**WORK INSTRUCTIONS:** For this task, output every entry below exactly and omit the pictures.

**PROVIDED ENTRIES:**
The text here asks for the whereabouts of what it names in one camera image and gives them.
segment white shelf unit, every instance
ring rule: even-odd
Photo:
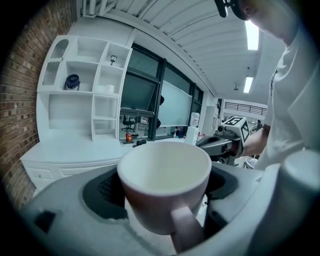
[[[123,68],[104,64],[100,65],[94,84],[94,93],[110,96],[119,96],[123,76]],[[107,91],[107,86],[109,85],[114,87],[113,93]]]
[[[115,62],[112,64],[112,67],[127,69],[127,59],[131,54],[129,48],[123,47],[118,44],[110,43],[105,54],[102,56],[102,64],[106,66],[111,66],[111,56],[116,56]]]
[[[107,46],[107,41],[90,37],[78,37],[74,40],[66,61],[81,61],[99,63],[102,53]]]
[[[92,103],[92,140],[118,138],[119,97],[106,95],[93,95]]]
[[[57,42],[55,47],[53,48],[50,58],[51,59],[60,59],[64,56],[65,51],[69,45],[69,40],[68,39],[62,39]]]
[[[92,92],[97,73],[98,63],[82,61],[62,61],[57,74],[58,90],[64,90],[66,78],[77,74],[80,80],[80,92]]]
[[[72,35],[57,36],[42,67],[36,104],[40,141],[55,138],[118,140],[121,93],[131,48]],[[113,65],[110,57],[117,56]],[[79,76],[79,90],[64,90],[67,76]],[[113,93],[106,86],[114,86]]]

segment window frame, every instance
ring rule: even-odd
[[[173,66],[169,62],[167,62],[167,60],[165,58],[161,58],[157,54],[153,53],[152,51],[150,51],[150,50],[148,50],[148,49],[146,49],[136,43],[133,43],[131,48],[134,49],[135,51],[138,51],[142,54],[145,54],[145,55],[147,55],[147,56],[149,56],[159,62],[158,67],[157,67],[156,76],[152,76],[148,73],[145,73],[143,71],[140,71],[138,69],[135,69],[135,68],[132,68],[129,66],[127,67],[127,70],[126,70],[126,72],[128,74],[140,77],[145,80],[149,80],[150,82],[153,82],[153,83],[157,83],[155,110],[154,110],[154,112],[151,112],[151,111],[136,110],[136,109],[120,109],[120,115],[123,115],[123,113],[138,114],[141,116],[152,118],[152,122],[151,122],[151,125],[149,128],[149,131],[148,131],[148,138],[137,139],[135,141],[138,141],[138,140],[158,141],[158,140],[172,138],[171,135],[156,137],[157,122],[158,122],[160,100],[161,100],[161,92],[162,92],[166,68],[171,69],[178,76],[180,76],[182,79],[186,80],[190,84],[188,94],[192,96],[192,100],[191,100],[191,105],[190,105],[190,109],[189,109],[189,117],[188,117],[188,122],[187,122],[188,125],[190,124],[191,111],[192,111],[193,105],[197,104],[197,105],[202,106],[204,92],[194,82],[192,82],[192,80],[189,79],[184,73],[182,73],[179,69],[177,69],[175,66]],[[198,90],[198,92],[199,92],[198,99],[195,99],[195,91],[196,90]],[[183,133],[186,133],[187,128],[188,128],[188,126],[183,127]]]

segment mug handle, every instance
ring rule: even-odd
[[[206,239],[203,228],[188,206],[175,209],[170,214],[175,227],[171,240],[177,253],[187,251]]]

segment person's arm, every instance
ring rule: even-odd
[[[267,145],[269,132],[270,126],[265,124],[261,129],[250,135],[244,144],[241,157],[261,154]]]
[[[254,134],[250,135],[244,143],[244,149],[241,157],[259,155],[265,149],[271,128],[272,119],[274,116],[272,94],[269,95],[268,109],[264,118],[264,125],[258,129]]]

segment mug rim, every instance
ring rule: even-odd
[[[144,189],[142,189],[140,186],[137,186],[135,183],[131,182],[129,179],[127,179],[127,177],[123,174],[122,172],[122,168],[123,168],[123,164],[124,164],[124,159],[126,156],[133,154],[133,152],[137,149],[141,149],[142,147],[148,147],[149,145],[152,145],[153,143],[161,143],[161,144],[181,144],[184,147],[192,147],[195,150],[198,150],[199,152],[203,153],[205,155],[205,158],[207,160],[207,165],[208,168],[206,170],[206,175],[204,175],[204,177],[202,179],[200,179],[198,182],[195,182],[192,184],[192,186],[190,186],[189,188],[183,188],[183,189],[177,189],[177,190],[173,190],[173,191],[161,191],[161,192],[150,192],[150,191],[145,191]],[[130,187],[131,189],[142,193],[142,194],[146,194],[146,195],[150,195],[150,196],[176,196],[176,195],[180,195],[186,192],[189,192],[195,188],[197,188],[198,186],[200,186],[210,175],[211,172],[211,168],[212,168],[212,161],[210,156],[200,147],[198,146],[194,146],[194,145],[189,145],[186,144],[184,142],[174,142],[174,141],[161,141],[161,142],[151,142],[151,143],[147,143],[147,144],[143,144],[140,145],[138,148],[135,148],[134,150],[130,150],[127,153],[125,153],[119,163],[117,164],[116,170],[117,173],[119,175],[120,180],[128,187]]]

**SOLUTION TO THE PROBLEM:**
The text here asks for the whereabouts of what it names in one camera image and gives them.
segment white shelf unit, every instance
ring rule: even-odd
Photo:
[[[123,68],[104,64],[100,65],[94,84],[94,93],[110,96],[119,96],[123,76]],[[107,91],[107,86],[109,85],[114,87],[113,93]]]
[[[115,62],[112,64],[112,67],[127,69],[127,59],[131,54],[129,48],[123,47],[118,44],[110,43],[105,54],[102,56],[102,64],[106,66],[111,66],[111,56],[116,56]]]
[[[107,46],[107,41],[90,37],[78,37],[74,40],[66,61],[81,61],[99,63],[102,53]]]
[[[92,103],[92,140],[118,138],[119,97],[106,95],[93,95]]]
[[[57,42],[55,47],[53,48],[50,58],[51,59],[60,59],[64,56],[65,51],[69,45],[69,40],[68,39],[62,39]]]
[[[92,92],[97,73],[98,63],[82,61],[62,61],[57,74],[58,90],[64,90],[66,78],[77,74],[80,80],[80,92]]]
[[[72,35],[57,36],[42,67],[36,104],[40,141],[55,138],[118,140],[121,93],[131,48]],[[113,65],[110,57],[117,56]],[[79,76],[79,90],[64,90],[67,76]],[[113,93],[106,86],[114,86]]]

segment window frame, every instance
ring rule: even-odd
[[[173,66],[169,62],[167,62],[167,60],[165,58],[161,58],[157,54],[153,53],[152,51],[150,51],[150,50],[148,50],[148,49],[146,49],[136,43],[133,43],[131,48],[134,49],[135,51],[138,51],[142,54],[145,54],[145,55],[147,55],[147,56],[149,56],[159,62],[158,67],[157,67],[156,76],[152,76],[148,73],[145,73],[143,71],[140,71],[138,69],[135,69],[135,68],[132,68],[129,66],[127,67],[127,70],[126,70],[126,72],[128,74],[140,77],[145,80],[149,80],[150,82],[153,82],[153,83],[157,83],[155,110],[154,110],[154,112],[151,112],[151,111],[136,110],[136,109],[120,109],[120,115],[123,115],[123,113],[138,114],[141,116],[152,118],[152,122],[151,122],[151,125],[149,128],[149,131],[148,131],[148,138],[137,139],[135,141],[138,141],[138,140],[158,141],[158,140],[172,138],[171,135],[156,137],[157,122],[158,122],[160,100],[161,100],[161,92],[162,92],[166,68],[171,69],[178,76],[180,76],[182,79],[186,80],[190,84],[188,94],[192,96],[192,100],[191,100],[191,105],[190,105],[190,109],[189,109],[189,117],[188,117],[188,122],[187,122],[188,125],[190,124],[191,111],[192,111],[193,105],[197,104],[197,105],[202,106],[204,92],[194,82],[192,82],[192,80],[189,79],[184,73],[182,73],[179,69],[177,69],[175,66]],[[198,90],[198,92],[199,92],[198,99],[195,99],[195,91],[196,90]],[[183,133],[186,133],[187,128],[188,128],[188,126],[183,127]]]

segment mug handle, every instance
ring rule: even-odd
[[[206,239],[203,228],[188,206],[175,209],[170,214],[175,227],[171,240],[177,253],[187,251]]]

segment person's arm, every instance
ring rule: even-odd
[[[267,145],[269,132],[270,126],[265,124],[261,129],[250,135],[244,144],[241,157],[261,154]]]
[[[254,134],[250,135],[244,143],[244,149],[241,157],[259,155],[265,149],[271,128],[272,119],[274,116],[272,94],[269,95],[268,109],[264,118],[264,125],[258,129]]]

segment mug rim, every instance
ring rule: even-odd
[[[144,189],[142,189],[140,186],[137,186],[135,183],[131,182],[129,179],[127,179],[127,177],[123,174],[122,172],[122,168],[123,168],[123,164],[124,164],[124,159],[126,156],[133,154],[133,152],[137,149],[141,149],[142,147],[148,147],[149,145],[152,145],[153,143],[161,143],[161,144],[181,144],[184,147],[192,147],[195,150],[198,150],[199,152],[203,153],[205,155],[205,158],[207,160],[207,165],[208,168],[206,170],[206,175],[204,175],[204,177],[202,179],[200,179],[198,182],[195,182],[192,184],[192,186],[190,186],[189,188],[183,188],[183,189],[177,189],[177,190],[173,190],[173,191],[161,191],[161,192],[150,192],[150,191],[145,191]],[[130,187],[131,189],[142,193],[142,194],[146,194],[146,195],[150,195],[150,196],[176,196],[176,195],[180,195],[186,192],[189,192],[195,188],[197,188],[198,186],[200,186],[210,175],[211,172],[211,168],[212,168],[212,161],[210,156],[200,147],[198,146],[194,146],[194,145],[189,145],[186,144],[184,142],[174,142],[174,141],[161,141],[161,142],[151,142],[151,143],[147,143],[147,144],[143,144],[140,145],[138,148],[135,148],[134,150],[130,150],[127,153],[125,153],[119,163],[117,164],[116,170],[117,173],[119,175],[120,180],[128,187]]]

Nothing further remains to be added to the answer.